Skin Candy Chocolate Mint is Perfect to Use for Abdominal Massage.

Skin Candy Cocoa Butter for Abdominal Massage

What is Abdominal Massage?

It’s when the abdomen and intestinal areas are massaged with different motions and pressure. The massage action naturally helps to stimulate peristalsis, decrease
colonic transit time and increase the frequency of bowel movements. It also reduces the discomfort typically associated with constipation.

Abdominal Massage can also benefit the digestive system by relaxing the digestive organs, stimulating digestion and increasing blood flow throughout the system.

What techniques are used in abdominal massage?

The techniques vary depending on the type of massage being used, yet they all work to improve digestion and elimination. Abdominal massage is concentrated on the stomach, small and large intestines, and the muscles surrounding these organs.

Self-applied stomach massage can alleviate gas and digestive issues, as well as strengthen underlying muscle tissue. It stimulates your internal organs, including your gallbladder and liver.

Increased blood and oxygen flow helps to improve organ function. In the case of your gallbladder and liver, improved function means efficient release and removal of waste products. Improved blood circulation benefits the blood vessels of the entire abdominal cavity.

How To Do Self Massage.​

Lay down with your knees up and moving your knees from left to right. This helps the flow. Remember to breathe deeply while you massage as it helps with oxygen flow and relaxation.

Now apply Chocolate Mint Skin Candy onto your abdomen. With a gentle light pressure, using both hands, massage your stomach using clockwise circular strokes.

As your abdomen relaxes you can apply a little more pressure.

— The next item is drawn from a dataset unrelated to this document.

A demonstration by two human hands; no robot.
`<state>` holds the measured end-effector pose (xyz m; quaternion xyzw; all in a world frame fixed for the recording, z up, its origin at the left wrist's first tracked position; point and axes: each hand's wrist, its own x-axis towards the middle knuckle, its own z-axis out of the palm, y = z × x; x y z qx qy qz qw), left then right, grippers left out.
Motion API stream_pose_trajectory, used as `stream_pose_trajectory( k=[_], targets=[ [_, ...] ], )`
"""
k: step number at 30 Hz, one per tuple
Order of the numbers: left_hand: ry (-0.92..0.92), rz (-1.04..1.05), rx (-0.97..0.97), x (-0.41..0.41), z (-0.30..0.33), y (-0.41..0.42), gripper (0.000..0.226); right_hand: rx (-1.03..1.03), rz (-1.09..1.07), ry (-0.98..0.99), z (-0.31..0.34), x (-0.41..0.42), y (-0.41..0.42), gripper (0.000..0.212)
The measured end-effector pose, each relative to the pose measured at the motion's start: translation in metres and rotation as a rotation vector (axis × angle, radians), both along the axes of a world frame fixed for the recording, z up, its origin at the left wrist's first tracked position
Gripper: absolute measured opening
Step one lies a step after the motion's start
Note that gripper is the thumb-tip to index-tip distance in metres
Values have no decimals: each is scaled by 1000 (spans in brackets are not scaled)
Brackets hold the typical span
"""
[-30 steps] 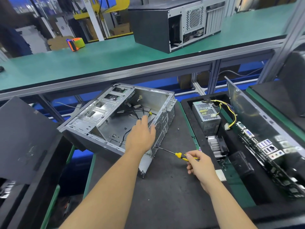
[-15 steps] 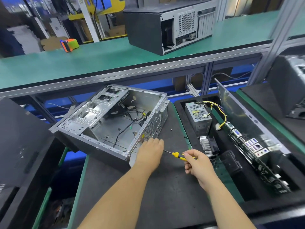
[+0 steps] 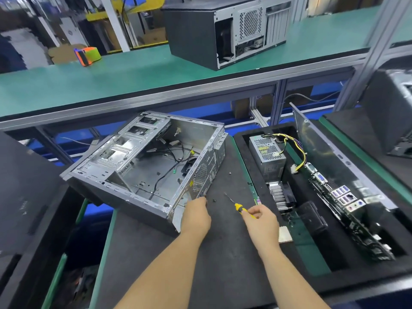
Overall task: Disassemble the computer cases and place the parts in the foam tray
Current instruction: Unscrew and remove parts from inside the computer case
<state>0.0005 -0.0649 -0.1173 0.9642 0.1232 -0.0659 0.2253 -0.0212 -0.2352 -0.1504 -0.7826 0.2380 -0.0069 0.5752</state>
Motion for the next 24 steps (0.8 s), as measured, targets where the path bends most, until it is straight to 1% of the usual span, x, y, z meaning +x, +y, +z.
stream_pose_trajectory(
  k=[2,5,8,9,11,13,14,16,17,19,20,21,22,24],
  targets=[
    [10,3,-3,-10,-11,5,28,-151,27,17,-4,-2,10,16],
    [30,-58,18,-22,-24,12,22,-307,109,16,-9,-3,17,17],
    [52,-190,110,-27,-24,11,21,-533,265,54,-8,1,23,12],
    [50,-229,145,-26,-22,8,20,-619,298,60,-6,3,27,14],
    [16,-327,235,-24,-14,1,19,-717,347,-5,-4,13,37,19],
    [-44,-481,372,-17,1,-6,21,-753,449,-88,-2,29,47,20],
    [-100,-563,434,-14,12,-8,22,-772,509,-98,-2,38,51,21],
    [-273,-698,562,-6,36,-7,15,-838,619,-82,-2,53,57,24],
    [-376,-732,610,-1,46,-4,13,-886,656,-72,-2,59,60,25],
    [-639,-733,607,8,61,5,16,-942,691,-55,-6,67,66,26],
    [-731,-701,583,13,66,9,10,-954,699,-51,-9,70,68,25],
    [-778,-646,571,17,70,13,8,-957,704,-46,-11,72,69,24],
    [-762,-582,579,20,75,15,13,-961,712,-47,-14,75,69,22],
    [-623,-435,592,23,79,21,26,-958,724,-67,-15,80,70,20]
  ],
)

Massage for 15 minutes twice a day.

It has been found that performing the massage with essential oils of peppermint offers an additional aromatherapeutic benefit and helps to improve constipation symptoms even more than massage alone.

Why Peppermint?

Peppermint​ is an herb that belongs to the Lamiaceae family in the genus Mentha and botanically named Mentha piperita. Originally native to Europe, peppermint is now cultivated in nearly all regions globally.

The health benefits of peppermint oil include its ability to treat indigestion, respiratory problems, headache, nausea, fever, stomach and bowel spasms, as well as for pain relief.

It is extremely helpful as an aid for digestion.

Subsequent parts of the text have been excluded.